(What you have to do)
All lines from the start of the listing below through the line containing "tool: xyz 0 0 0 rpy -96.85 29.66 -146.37" are to be written out again exactly, and no others.

* * *

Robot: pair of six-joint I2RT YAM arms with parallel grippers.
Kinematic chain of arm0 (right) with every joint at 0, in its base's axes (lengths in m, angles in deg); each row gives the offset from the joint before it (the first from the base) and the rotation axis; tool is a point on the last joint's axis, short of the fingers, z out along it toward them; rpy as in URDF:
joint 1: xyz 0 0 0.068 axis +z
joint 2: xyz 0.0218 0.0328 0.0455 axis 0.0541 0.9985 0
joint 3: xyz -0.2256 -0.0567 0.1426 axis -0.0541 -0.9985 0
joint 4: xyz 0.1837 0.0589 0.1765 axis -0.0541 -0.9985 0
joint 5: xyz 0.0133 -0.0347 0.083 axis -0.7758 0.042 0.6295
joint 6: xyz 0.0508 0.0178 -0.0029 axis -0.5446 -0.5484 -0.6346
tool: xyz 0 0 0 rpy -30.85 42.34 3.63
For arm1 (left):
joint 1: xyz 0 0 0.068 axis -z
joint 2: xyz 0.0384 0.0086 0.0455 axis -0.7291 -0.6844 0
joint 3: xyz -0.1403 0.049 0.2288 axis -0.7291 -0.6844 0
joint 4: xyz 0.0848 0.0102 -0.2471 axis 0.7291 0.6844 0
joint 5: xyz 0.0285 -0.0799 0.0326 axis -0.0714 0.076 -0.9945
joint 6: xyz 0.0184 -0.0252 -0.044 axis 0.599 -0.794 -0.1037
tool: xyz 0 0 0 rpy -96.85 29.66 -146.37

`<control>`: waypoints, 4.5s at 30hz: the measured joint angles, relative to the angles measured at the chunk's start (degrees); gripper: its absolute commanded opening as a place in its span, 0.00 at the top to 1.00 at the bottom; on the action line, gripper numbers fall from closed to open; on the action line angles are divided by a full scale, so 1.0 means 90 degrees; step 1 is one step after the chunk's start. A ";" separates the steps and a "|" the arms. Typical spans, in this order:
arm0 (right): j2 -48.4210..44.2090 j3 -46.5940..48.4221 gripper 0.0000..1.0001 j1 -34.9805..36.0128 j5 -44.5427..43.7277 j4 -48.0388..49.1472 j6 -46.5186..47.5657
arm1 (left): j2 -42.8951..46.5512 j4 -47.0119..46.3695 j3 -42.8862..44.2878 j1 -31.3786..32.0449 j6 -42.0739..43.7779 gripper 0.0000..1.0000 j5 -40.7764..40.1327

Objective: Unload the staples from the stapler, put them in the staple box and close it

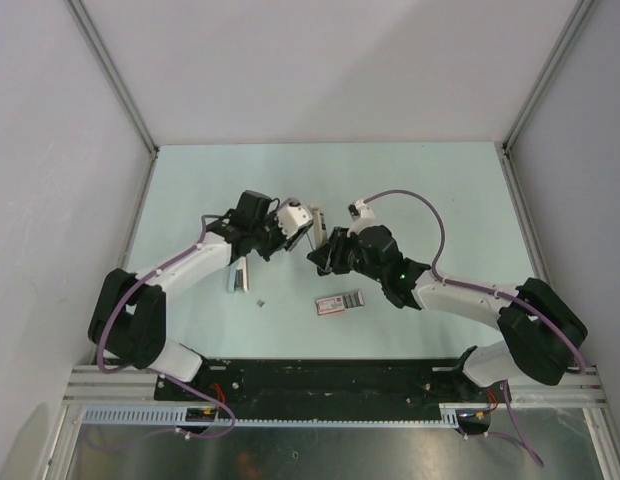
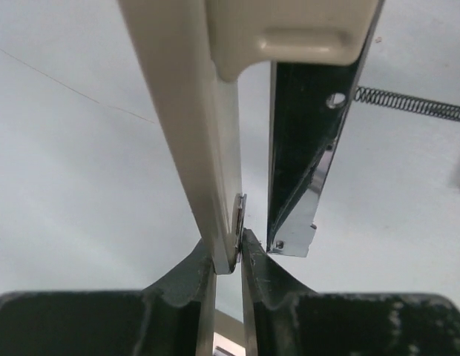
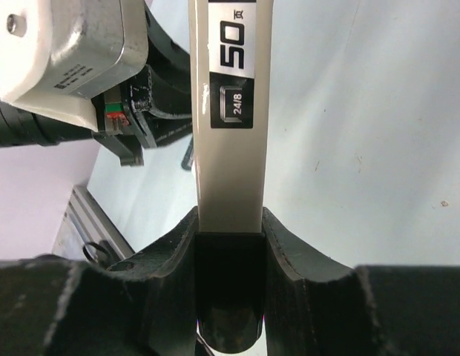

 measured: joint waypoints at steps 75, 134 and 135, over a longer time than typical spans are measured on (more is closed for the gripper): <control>0.0614 0.0444 1.00 -0.0896 0.0593 0.1139 0.0216 | 0.1336 0.0129 -0.0253 0.1637 -0.0614 0.25 -0.0340; 0.2846 0.3606 0.80 -0.0945 -0.0075 -0.1700 0.2336 | -0.0622 0.1078 -0.0539 0.1115 0.0136 0.39 -0.0381; 0.2710 0.3507 0.81 -0.0945 -0.0068 -0.1681 0.2312 | -0.0639 0.1076 -0.0539 0.1127 0.0138 0.41 -0.0379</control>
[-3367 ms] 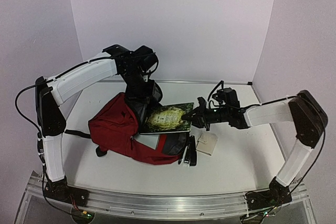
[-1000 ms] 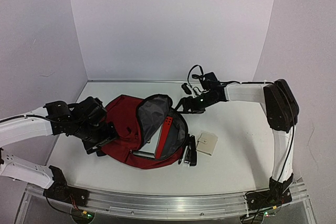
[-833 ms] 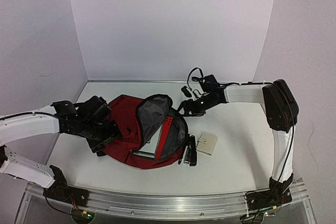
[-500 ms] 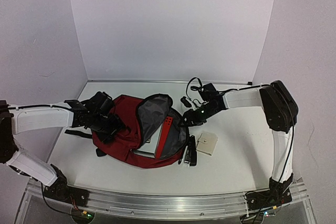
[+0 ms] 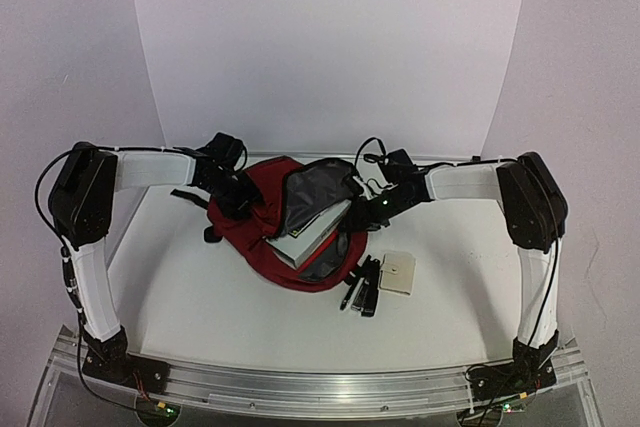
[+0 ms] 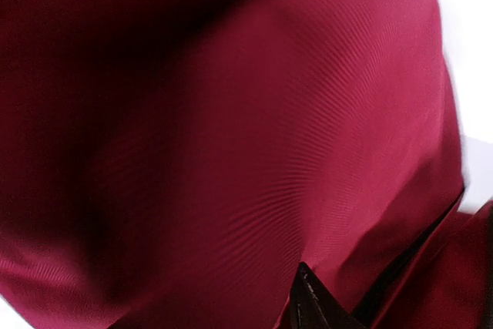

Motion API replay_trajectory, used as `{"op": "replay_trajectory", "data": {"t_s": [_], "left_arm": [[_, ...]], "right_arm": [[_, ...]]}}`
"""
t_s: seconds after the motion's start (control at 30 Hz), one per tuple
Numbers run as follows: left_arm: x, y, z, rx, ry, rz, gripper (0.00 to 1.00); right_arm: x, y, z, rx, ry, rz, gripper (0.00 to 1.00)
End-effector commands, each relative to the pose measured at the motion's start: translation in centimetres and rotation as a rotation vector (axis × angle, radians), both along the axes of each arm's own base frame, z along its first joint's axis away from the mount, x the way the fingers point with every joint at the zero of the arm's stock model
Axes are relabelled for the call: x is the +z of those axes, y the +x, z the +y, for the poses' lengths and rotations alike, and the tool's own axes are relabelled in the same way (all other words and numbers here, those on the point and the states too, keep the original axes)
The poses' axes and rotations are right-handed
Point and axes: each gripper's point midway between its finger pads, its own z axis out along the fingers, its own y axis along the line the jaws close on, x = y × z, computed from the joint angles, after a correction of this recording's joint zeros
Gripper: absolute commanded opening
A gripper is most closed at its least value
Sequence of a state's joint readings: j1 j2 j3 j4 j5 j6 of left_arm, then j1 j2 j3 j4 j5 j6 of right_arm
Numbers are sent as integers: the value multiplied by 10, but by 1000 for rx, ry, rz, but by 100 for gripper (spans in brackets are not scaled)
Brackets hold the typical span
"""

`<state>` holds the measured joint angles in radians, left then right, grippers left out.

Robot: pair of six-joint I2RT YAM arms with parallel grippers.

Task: Pack the student bag
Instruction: Adjust the student bag at the center of the board.

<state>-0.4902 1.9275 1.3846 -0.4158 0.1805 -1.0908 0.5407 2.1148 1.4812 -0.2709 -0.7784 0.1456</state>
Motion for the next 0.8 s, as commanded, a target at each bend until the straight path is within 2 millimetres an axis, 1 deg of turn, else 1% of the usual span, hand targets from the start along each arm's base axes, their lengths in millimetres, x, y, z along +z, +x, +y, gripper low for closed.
{"op": "replay_trajectory", "data": {"t_s": [0.0, 0.07, 0.1, 0.17, 0.23, 0.33, 0.37, 0.4, 0.43, 0.47, 0.5, 0.53, 0.57, 0.67, 0.73, 0.77], "left_arm": [[42, 46, 36, -33, 10, -143, 47], [58, 50, 43, -105, 64, -169, 51], [70, 53, 42, -147, 79, -189, 54], [91, 53, 31, -258, 69, -233, 65], [111, 50, 12, -355, -4, -285, 77], [129, 49, -8, -461, -71, -341, 90], [127, 49, -15, -489, -90, -336, 93], [130, 50, -22, -517, -102, -344, 96], [128, 50, -29, -546, -105, -338, 98], [123, 48, -37, -580, -105, -324, 99], [122, 49, -46, -609, -103, -323, 99], [117, 49, -55, -636, -100, -314, 98], [116, 49, -60, -652, -100, -308, 97], [103, 38, -83, -737, -119, -273, 87], [95, 24, -97, -807, -120, -254, 76], [91, 14, -104, -846, -119, -241, 70]], "right_arm": [[9, -13, 22, 65, 75, 47, 20], [13, -21, 29, 95, 90, 49, 19], [17, -24, 32, 112, 99, 44, 18], [28, -31, 35, 136, 120, 32, 23], [38, -33, 28, 133, 127, 18, 37], [50, -27, 3, 84, 131, 12, 57], [56, -22, -5, 62, 133, 7, 64], [63, -15, -16, 35, 135, -10, 69], [69, -7, -27, 4, 131, -29, 74], [75, 1, -38, -28, 126, -47, 79], [80, 10, -48, -56, 125, -63, 83], [86, 19, -60, -85, 126, -75, 86], [93, 27, -66, -101, 131, -86, 87], [117, 60, -94, -177, 136, -124, 89], [133, 75, -104, -215, 139, -158, 90], [137, 80, -110, -234, 137, -167, 91]]}}
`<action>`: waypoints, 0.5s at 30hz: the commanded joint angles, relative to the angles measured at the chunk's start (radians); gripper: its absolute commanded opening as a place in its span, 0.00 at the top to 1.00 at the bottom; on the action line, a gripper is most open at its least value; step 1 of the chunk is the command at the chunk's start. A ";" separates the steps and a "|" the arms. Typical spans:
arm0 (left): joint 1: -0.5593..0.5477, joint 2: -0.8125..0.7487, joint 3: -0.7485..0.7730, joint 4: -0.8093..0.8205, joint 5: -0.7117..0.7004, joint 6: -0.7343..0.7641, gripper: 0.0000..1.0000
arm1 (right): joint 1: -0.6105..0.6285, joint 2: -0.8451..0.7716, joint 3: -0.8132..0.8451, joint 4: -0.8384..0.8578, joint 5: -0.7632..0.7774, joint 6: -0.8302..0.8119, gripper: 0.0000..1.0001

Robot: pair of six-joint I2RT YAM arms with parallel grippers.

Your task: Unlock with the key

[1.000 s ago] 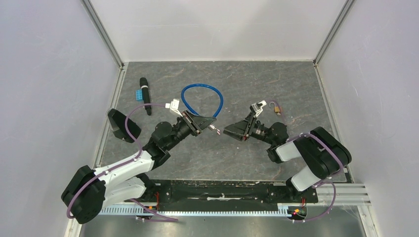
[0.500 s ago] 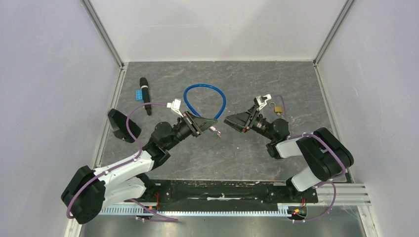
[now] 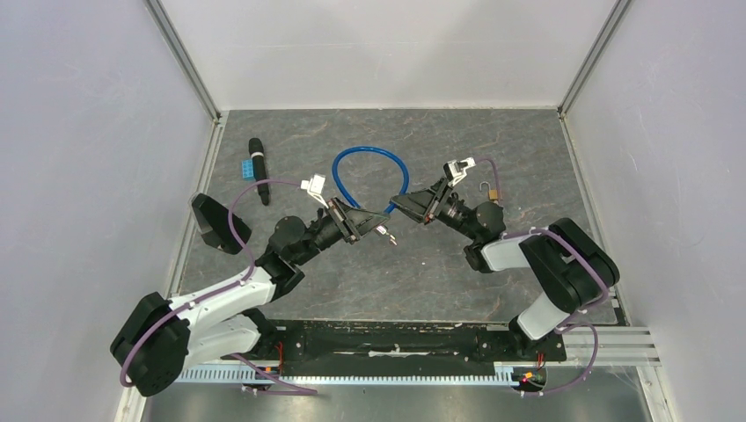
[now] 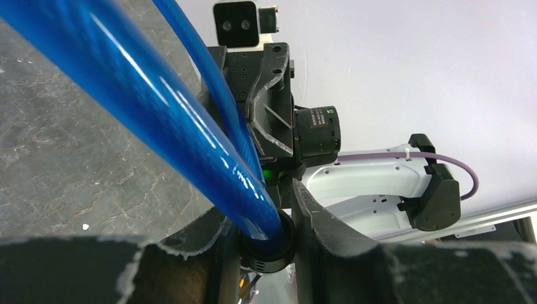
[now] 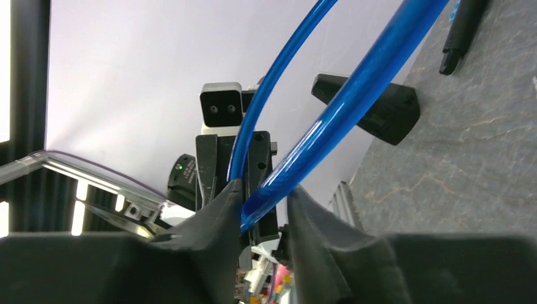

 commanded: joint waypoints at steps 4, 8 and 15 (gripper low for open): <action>0.003 -0.054 0.046 0.049 0.030 0.055 0.98 | -0.035 0.018 0.027 0.255 0.038 0.042 1.00; 0.004 -0.121 0.020 -0.077 0.002 0.099 0.98 | -0.082 0.016 0.040 0.290 0.031 0.080 1.00; 0.042 -0.233 -0.014 -0.360 -0.081 0.144 0.98 | -0.190 -0.037 0.036 0.187 -0.020 0.022 1.00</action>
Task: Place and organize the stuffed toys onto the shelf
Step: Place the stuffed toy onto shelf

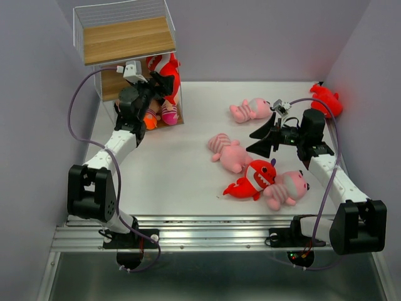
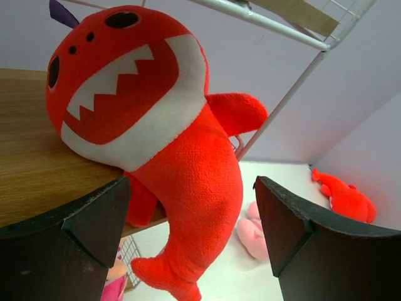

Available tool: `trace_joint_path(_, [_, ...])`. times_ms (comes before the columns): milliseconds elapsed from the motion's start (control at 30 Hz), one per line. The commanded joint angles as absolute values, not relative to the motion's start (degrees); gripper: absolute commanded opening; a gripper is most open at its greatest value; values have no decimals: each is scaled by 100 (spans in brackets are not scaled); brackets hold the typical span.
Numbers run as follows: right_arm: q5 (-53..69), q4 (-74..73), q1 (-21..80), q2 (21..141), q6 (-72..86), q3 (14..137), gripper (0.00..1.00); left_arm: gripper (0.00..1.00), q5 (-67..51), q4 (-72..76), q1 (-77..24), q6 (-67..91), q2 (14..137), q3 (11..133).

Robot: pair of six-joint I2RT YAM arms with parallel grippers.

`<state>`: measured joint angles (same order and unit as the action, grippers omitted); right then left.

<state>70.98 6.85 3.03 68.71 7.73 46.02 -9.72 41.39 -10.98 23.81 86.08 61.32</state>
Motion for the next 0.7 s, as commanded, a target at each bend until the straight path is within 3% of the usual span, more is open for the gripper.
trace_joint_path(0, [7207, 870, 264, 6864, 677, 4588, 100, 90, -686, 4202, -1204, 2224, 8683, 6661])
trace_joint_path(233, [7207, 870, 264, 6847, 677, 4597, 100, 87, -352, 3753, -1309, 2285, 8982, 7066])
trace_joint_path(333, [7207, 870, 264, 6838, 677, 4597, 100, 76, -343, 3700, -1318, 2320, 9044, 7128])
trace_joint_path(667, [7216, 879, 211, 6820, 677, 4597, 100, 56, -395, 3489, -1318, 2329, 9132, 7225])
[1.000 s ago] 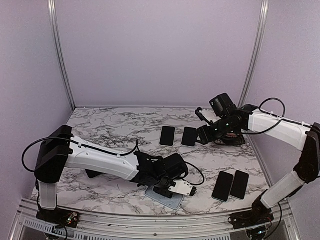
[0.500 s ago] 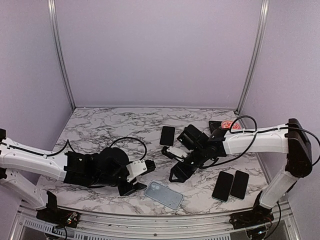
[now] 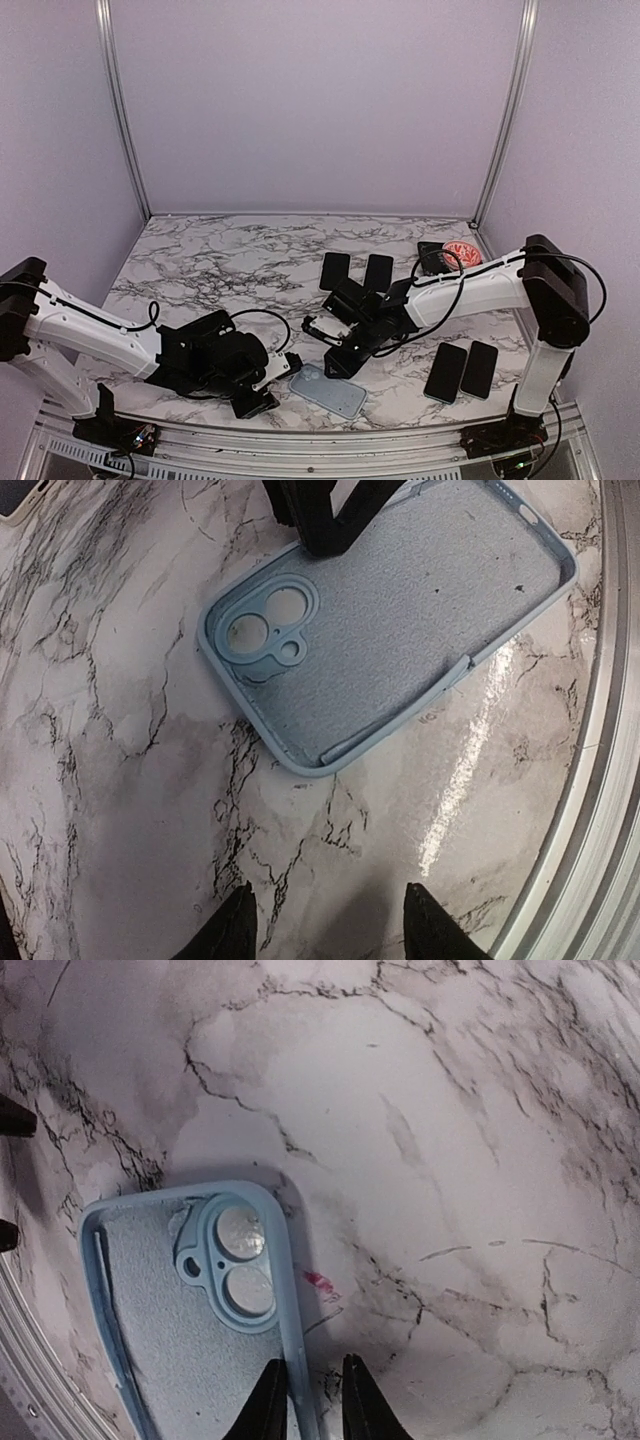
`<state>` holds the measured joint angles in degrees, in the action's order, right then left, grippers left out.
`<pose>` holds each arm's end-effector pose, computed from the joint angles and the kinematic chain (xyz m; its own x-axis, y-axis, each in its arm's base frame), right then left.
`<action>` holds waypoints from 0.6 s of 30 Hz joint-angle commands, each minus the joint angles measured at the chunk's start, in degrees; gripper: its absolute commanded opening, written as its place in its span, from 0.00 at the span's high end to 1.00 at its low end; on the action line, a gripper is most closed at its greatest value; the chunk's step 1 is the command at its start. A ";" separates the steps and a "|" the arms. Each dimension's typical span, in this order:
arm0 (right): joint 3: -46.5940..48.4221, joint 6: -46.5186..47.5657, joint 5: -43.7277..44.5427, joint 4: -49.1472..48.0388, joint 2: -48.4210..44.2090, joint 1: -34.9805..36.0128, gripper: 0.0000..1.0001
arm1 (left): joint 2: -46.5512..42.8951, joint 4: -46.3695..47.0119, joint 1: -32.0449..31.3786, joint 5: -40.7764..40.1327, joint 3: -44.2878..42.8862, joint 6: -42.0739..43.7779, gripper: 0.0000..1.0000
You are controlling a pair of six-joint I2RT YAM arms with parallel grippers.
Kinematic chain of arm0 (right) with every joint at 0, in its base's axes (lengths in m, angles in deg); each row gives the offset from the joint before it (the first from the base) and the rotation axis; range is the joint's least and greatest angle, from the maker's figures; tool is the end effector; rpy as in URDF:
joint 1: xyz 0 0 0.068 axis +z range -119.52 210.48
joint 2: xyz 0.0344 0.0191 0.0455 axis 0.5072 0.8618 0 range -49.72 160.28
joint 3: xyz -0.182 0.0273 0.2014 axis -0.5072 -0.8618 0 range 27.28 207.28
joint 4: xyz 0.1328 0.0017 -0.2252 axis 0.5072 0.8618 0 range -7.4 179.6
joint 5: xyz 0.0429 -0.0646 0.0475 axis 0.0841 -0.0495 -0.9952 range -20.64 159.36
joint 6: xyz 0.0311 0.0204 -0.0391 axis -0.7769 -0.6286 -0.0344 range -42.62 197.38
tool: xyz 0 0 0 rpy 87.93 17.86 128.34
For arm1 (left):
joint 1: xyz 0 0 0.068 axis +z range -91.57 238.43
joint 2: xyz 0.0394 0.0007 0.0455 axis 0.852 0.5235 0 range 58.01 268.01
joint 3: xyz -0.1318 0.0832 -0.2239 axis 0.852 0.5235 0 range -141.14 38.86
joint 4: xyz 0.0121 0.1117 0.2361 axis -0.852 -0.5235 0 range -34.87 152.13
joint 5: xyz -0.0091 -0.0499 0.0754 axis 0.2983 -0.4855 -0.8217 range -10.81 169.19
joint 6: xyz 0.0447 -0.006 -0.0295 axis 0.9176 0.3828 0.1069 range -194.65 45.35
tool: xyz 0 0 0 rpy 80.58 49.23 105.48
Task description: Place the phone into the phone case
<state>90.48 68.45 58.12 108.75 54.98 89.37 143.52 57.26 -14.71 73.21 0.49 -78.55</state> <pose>0.1757 0.3046 0.1507 -0.6082 -0.7135 -0.3477 -0.7933 0.5607 0.2371 0.0841 -0.2643 0.1517 -0.2916 0.7287 -0.6197 0.9155 0.4003 0.0399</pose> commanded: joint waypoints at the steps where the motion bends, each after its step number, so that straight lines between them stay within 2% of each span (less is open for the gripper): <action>1: 1.01 -4.60 3.95 -1.65 -0.77 0.70 0.88 | 1.65 2.07 -0.24 -2.32 -1.45 -0.78 0.51; 4: 0.91 -9.58 10.04 0.98 -2.09 0.12 1.00 | 1.97 3.06 -0.05 -9.69 -1.97 -2.57 0.48; 7: 0.27 -14.47 15.18 3.17 -4.43 -1.24 1.00 | 2.69 3.11 1.21 -16.86 -4.00 -6.15 0.47; 10: -2.69 -19.52 18.17 0.91 -7.61 -3.17 1.00 | 3.75 4.16 3.30 -18.23 -6.31 -8.76 0.47; 13: -4.26 -21.58 17.30 -0.48 -7.37 -4.86 0.99 | 5.53 3.72 4.20 -18.96 -8.87 -8.77 0.47; 15: -3.52 -21.85 16.55 1.03 -5.91 -5.77 0.88 | 6.47 3.22 4.68 -19.09 -9.86 -8.23 0.47; 18: -2.22 -22.75 18.10 5.10 -6.83 -6.49 0.50 | 6.92 3.20 5.72 -18.16 -9.89 -7.16 0.47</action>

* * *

(Your response)
Robot: pair of six-joint I2RT YAM arms with parallel grippers.
Kinematic chain of arm0 (right) with every joint at 0, in its base's axes (lengths in m, angles in deg); each row gives the offset from the joint before it (the first from the base) and the rotation axis; tool is a point on the last joint's axis, short of the fingers, z out along it toward them; rpy as in URDF:
joint 1: xyz 0 0 0.068 axis +z
joint 2: xyz 0.0218 0.0328 0.0455 axis 0.0541 0.9985 0
joint 3: xyz -0.2256 -0.0567 0.1426 axis -0.0541 -0.9985 0
joint 4: xyz 0.1837 0.0589 0.1765 axis -0.0541 -0.9985 0
joint 5: xyz 0.0133 -0.0347 0.083 axis -0.7758 0.042 0.6295
joint 6: xyz 0.0508 0.0178 -0.0029 axis -0.5446 -0.5484 -0.6346
tool: xyz 0 0 0 rpy -30.85 42.34 3.63
For arm1 (left):
joint 1: xyz 0 0 0.068 axis -z
joint 2: xyz 0.0384 0.0086 0.0455 axis -0.7291 -0.6844 0
joint 3: xyz -0.1403 0.049 0.2288 axis -0.7291 -0.6844 0
joint 4: xyz 0.0848 0.0102 -0.2471 axis 0.7291 0.6844 0
joint 5: xyz 0.0285 -0.0799 0.0326 axis -0.0714 0.076 -0.9945
joint 6: xyz 0.0184 -0.0252 -0.044 axis 0.599 -0.794 -0.1037
tool: xyz 0 0 0 rpy -96.85 29.66 -146.37

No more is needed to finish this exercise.